His mom passed away yesterday and she went to see him with food, alcohol and flowers. She thought he could use a hug. He had been there for her when her own mom passed away. His mom was the best mother in law and she loved her. When she arrived, he was with someone else. She felt dispensable and disposable after 9 years. She felt hurt and confused. She felt the feelings of hurt. She then wondered what the gift was. The gift was that she was being given the space to grieve. She was being given the space to let this all go and move on. She would no longer have to feel guilty. She was now free to do what she needed to do without him trying to keep coming back. The Universe provides. The relationship died on the day his loving wonderful mother died. She would grieve her on my own. His mom knew how she felt about her. She did not need to do it with her family. She released him and he had finally released her. Apparently grieving the end of a relationship, even a toxic one is a normal part of being human.

Her photography dreams were still alive. She has registered for a course but had to drop it because she could not count on anyone to babysit. The time would come when she would find help with the kids and she would register, once again, for that course. She had a new camera and she was learning to use it. Practice makes perfect. She would enjoy the journey and how it unfolds.

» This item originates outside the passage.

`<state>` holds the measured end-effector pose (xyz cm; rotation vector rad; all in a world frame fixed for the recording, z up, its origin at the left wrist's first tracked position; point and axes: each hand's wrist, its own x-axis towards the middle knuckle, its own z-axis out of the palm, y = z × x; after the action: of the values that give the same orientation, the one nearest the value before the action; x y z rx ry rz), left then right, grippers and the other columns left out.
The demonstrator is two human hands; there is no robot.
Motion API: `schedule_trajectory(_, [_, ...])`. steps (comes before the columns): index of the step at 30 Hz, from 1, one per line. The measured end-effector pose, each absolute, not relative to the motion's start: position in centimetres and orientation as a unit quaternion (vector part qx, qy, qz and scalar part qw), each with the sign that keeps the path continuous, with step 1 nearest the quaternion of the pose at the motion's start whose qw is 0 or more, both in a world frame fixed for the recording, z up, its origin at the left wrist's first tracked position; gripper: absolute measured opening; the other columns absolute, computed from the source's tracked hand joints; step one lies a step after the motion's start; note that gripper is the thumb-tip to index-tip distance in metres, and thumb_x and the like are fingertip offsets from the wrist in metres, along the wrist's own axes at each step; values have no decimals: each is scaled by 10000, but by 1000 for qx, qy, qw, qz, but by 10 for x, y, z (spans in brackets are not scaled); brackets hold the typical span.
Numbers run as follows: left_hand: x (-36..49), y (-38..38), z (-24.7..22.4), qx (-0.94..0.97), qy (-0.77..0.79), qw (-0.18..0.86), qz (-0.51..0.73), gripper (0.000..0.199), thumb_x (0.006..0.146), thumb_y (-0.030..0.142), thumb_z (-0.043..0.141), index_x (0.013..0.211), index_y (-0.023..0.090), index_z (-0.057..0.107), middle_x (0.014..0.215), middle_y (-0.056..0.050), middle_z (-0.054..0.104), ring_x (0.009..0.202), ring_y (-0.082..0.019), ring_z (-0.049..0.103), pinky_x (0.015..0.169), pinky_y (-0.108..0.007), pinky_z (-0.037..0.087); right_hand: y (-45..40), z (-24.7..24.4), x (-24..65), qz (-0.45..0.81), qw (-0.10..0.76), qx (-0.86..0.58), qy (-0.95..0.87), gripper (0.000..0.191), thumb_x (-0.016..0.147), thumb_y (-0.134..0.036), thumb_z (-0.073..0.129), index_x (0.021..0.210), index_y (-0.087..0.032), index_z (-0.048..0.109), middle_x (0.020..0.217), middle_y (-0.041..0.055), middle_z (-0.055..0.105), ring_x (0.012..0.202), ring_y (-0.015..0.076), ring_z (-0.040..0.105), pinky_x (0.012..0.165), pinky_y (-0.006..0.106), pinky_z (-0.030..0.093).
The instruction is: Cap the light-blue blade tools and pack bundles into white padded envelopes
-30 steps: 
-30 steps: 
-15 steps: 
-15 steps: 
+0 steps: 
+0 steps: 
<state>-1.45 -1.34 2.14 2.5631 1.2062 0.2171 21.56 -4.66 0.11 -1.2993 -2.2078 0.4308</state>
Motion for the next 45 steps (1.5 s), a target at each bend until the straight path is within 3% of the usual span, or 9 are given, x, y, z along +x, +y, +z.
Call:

Many things happened in the past year. She had gone through a lot. The depression that she hated herself for the first week had proven to be a wonderful gift. The blessing of time. Time to take care of herself. Her insecure little self asked «Who will love me now» She would, she did. She does. Life loved her as well. She knew this.

She recently experienced moments of gratitude for no reason and moments of inner peace. True peace. These moments were fleeting. There was still a lot of crying and she still needed to work on her self-doubts and self-worth in addition to feelings of betrayal and some resentments. However she saw progress. She felt a flicker if hope. She found herself saying «I got this» but not like she used to say at work. Not to prove anything to anyone or show how tough she was. She now said «I got this» for herself. Because her happiness and well-being mattered. She was going to be happy and well inside, not because of any outside validation or unhealthy co-dependent relationships with work or people.

She also started listening to Eckhart Tolle again. Years ago she read his book and found herself drawn to it again. She enjoyed his teachings about presence and being aware of our thoughts. She thought it was fitting at this stage. Suffering, she had  come to learn, came from holding on to the past and resentments, judgement about the present – resisting what is, and worry about the future. They say being aware of the problem is half the solution. So it was for her today. The journey continues.